Here, each sample is barcoded and, through its pneumatic delivery network – which it says is one of the largest in India – is sent to a fully automated test center which then uploads the test results. on a secure application.

Patient medical records are then accessible to doctors on this app, which is also programmed to alert them if a patient’s test parameters cross a critical limit.

“We don’t have to wait for the test results to be picked up by the patient, or for the nurse to call us [to assess a situation]“, Singh said.

By automating several aspects such as sample processing, physicians aim to reduce turnaround time for each patient. “For medical imaging too, everything will be on the tabs. A patient does not need to wait for the physical films of the images to be developed for any clinical decision making,” he said.

According to Singh, Amrita is a super specialty hospital, but also provides basic specialty services, like general medicine and general surgery. “Basic specialties like psychiatry, dermatology, dentistry, pediatrics don’t pay as much as fields like cardiology. Hospitals generally don’t invest in these areas because they don’t have earning potential,” he said.

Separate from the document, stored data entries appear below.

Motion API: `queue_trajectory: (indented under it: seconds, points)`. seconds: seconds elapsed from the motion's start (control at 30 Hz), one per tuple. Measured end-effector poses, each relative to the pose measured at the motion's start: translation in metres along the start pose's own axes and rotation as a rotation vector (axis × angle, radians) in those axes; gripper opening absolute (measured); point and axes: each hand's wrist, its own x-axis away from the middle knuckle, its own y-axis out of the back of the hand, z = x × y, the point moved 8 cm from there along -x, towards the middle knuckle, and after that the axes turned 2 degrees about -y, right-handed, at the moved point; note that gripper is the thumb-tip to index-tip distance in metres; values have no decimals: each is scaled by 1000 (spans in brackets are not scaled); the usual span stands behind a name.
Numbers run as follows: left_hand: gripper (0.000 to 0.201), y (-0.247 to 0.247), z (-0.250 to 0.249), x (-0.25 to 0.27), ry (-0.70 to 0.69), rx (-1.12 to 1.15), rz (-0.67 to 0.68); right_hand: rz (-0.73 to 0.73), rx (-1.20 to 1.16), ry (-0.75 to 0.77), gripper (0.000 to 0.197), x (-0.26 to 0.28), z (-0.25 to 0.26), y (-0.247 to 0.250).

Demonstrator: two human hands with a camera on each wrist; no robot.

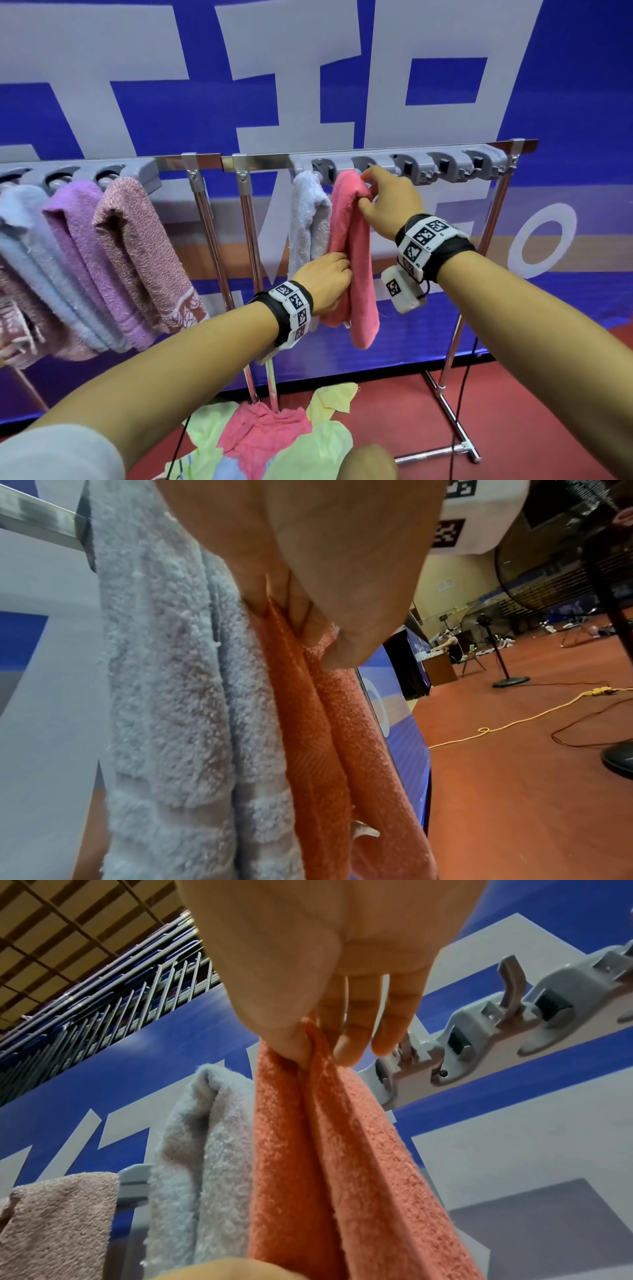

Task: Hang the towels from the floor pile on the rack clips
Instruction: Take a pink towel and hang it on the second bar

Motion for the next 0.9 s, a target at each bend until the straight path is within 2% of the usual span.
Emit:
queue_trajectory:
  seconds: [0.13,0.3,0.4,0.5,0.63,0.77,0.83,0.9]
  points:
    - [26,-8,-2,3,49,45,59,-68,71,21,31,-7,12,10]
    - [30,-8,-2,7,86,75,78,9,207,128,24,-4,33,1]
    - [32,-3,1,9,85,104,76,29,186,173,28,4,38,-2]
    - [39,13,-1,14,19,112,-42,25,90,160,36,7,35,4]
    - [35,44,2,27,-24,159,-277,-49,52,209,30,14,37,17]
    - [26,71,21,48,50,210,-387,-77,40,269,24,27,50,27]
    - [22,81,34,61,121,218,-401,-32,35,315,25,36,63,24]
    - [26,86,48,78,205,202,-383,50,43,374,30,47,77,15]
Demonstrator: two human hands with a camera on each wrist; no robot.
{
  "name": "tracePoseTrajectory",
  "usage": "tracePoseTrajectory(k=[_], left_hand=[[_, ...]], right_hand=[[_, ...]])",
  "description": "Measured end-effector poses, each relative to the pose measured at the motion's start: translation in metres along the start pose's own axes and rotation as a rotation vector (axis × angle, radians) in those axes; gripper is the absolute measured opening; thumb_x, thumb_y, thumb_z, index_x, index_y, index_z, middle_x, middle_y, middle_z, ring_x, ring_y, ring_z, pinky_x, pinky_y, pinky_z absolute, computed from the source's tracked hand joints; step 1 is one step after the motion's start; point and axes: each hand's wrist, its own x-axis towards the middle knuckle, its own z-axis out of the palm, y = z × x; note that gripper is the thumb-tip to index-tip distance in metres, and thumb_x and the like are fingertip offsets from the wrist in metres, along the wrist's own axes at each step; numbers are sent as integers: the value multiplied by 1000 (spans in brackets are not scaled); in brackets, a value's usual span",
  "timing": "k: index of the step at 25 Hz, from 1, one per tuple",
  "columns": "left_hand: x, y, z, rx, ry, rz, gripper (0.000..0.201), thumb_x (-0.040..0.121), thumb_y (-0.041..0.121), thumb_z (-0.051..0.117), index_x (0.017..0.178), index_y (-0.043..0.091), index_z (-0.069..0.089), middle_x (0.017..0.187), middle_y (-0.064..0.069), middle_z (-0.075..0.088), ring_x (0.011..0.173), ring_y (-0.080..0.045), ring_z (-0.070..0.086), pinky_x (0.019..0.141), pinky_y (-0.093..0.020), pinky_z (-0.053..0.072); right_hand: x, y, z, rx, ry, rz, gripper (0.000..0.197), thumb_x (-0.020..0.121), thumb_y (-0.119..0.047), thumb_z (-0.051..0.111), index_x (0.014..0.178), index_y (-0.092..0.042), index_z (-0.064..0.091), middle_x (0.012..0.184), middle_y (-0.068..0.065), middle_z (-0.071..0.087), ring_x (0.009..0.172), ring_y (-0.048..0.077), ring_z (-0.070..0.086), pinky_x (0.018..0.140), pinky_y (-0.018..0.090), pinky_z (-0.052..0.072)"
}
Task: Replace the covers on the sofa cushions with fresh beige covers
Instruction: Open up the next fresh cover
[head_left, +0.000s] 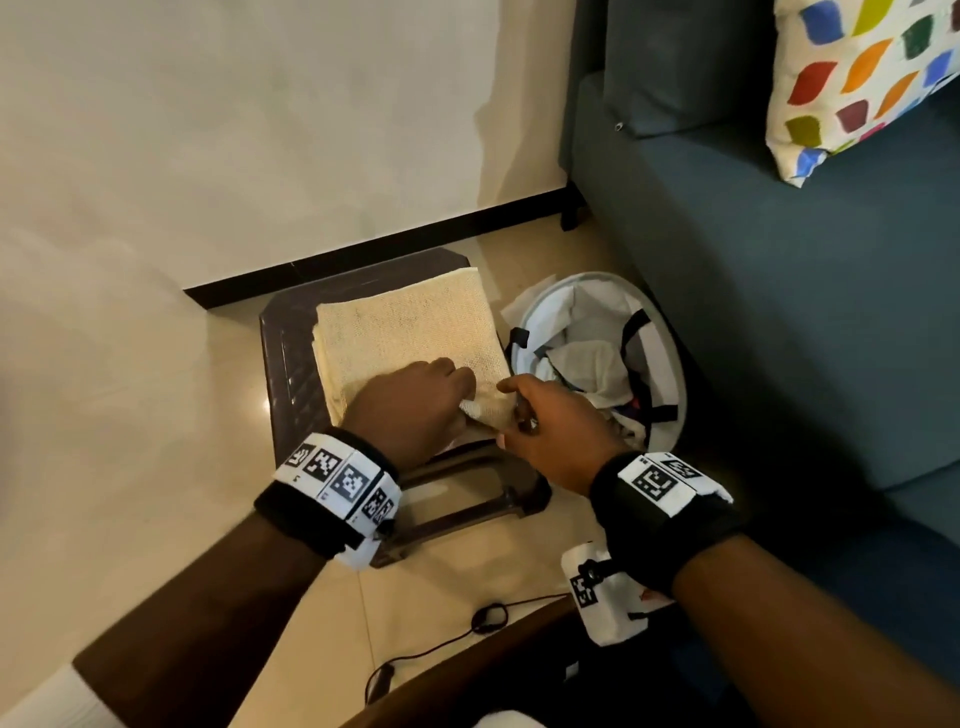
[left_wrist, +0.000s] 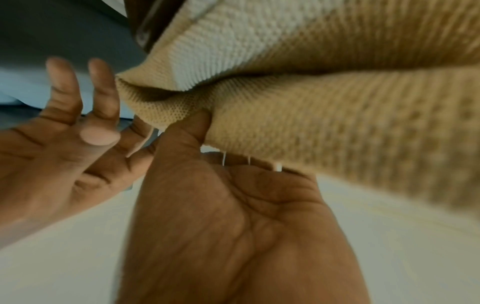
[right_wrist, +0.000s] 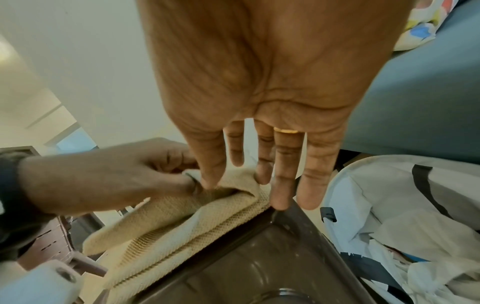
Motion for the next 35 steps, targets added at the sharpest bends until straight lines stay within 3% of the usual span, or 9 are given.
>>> tracePoseTrajectory(k=[5, 10, 18, 22, 25, 28, 31, 33, 35], left_hand=[[-14, -3, -38, -101, 382, 12, 44, 94, 33, 28, 116, 19, 63, 105, -3, 67, 90, -25, 65, 66, -40, 55], [-19, 2, -76, -174, 589, 81, 27, 95, 28, 53, 118, 24, 64, 113, 2, 69, 101, -20, 65, 73, -36, 53], [19, 33, -112, -422, 763, -71, 23, 92, 34, 52, 105, 22, 67, 99, -2, 65, 89, -18, 56, 74, -29, 38], [73, 134, -145, -1309, 459, 23, 21, 100, 19, 45, 99, 20, 66, 88, -12, 72, 72, -27, 67, 66, -41, 58], [101, 231, -160, -1724, 94, 171, 35, 102, 18, 36, 117, 6, 66, 102, -19, 74, 94, -31, 73, 78, -37, 60], [111, 337, -166, -1826, -38, 274, 34, 100, 30, 46, 99, 6, 71, 93, -14, 75, 89, -28, 73, 79, -39, 61], [107, 426, -157, -1782, -46, 434, 14, 95, 10, 58, 94, 10, 72, 89, -7, 72, 79, -17, 68, 67, -35, 57], [94, 478, -139, -1732, -106, 544, 17, 93, 2, 59, 103, 12, 67, 90, -6, 72, 77, -17, 65, 64, -34, 54], [80, 514, -112, -1634, -165, 657, 31, 90, 2, 63, 114, 21, 61, 95, -10, 75, 83, -24, 70, 69, -42, 58]], right_hand=[[6, -20, 0, 117, 79, -117, 61, 94, -37, 63, 148, -43, 36, 136, -4, 59, 120, 17, 57, 102, 35, 48], [2, -56, -34, 921, 222, -54, 45, 100, -1, 42, 132, -25, 63, 129, 2, 64, 111, 26, 64, 76, 42, 62], [-62, -22, -143, 806, 621, -210, 41, 97, 2, 46, 124, -19, 69, 123, -2, 69, 107, 15, 68, 77, 38, 62], [-139, 34, -179, 697, 865, -172, 39, 98, 2, 48, 127, -16, 67, 112, -4, 72, 103, 16, 69, 82, 47, 61], [-204, 83, -189, 647, 1078, -52, 41, 97, 3, 48, 126, -19, 67, 104, -13, 72, 95, 13, 68, 75, 45, 62], [-277, 142, -186, 545, 1276, 140, 44, 97, -5, 55, 137, -23, 61, 105, -7, 70, 98, 15, 67, 75, 42, 62], [-336, 193, -171, 391, 1243, 391, 61, 93, -15, 63, 146, -41, 46, 122, 5, 66, 103, 23, 67, 88, 48, 57], [-370, 224, -157, 314, 1076, 656, 73, 91, -11, 63, 150, -44, 36, 159, 8, 35, 131, 27, 53, 108, 43, 45], [-395, 244, -145, 400, 1088, 762, 69, 88, -4, 56, 147, -38, 43, 165, 10, 21, 146, 24, 34, 112, 34, 34]])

Teaching ethics, importance of research

The training center at Amrita Hospital will allow medical students to practice on simulations and robots. The campus will also have India’s largest center for robotics, haptics, cadaver, high fidelity, surgical and medical simulation.

In India, most medical patients practice on real patients. “If a doctor is going to do knee replacement training, they need to be trained to do it on cadavers. They can’t start with a patient – ​​it hurts the patient,” Singh said.

“If some 150 students learn heart sounds from a real patient, it’s not appropriate. Patients’ dignity and privacy are compromised,” he said.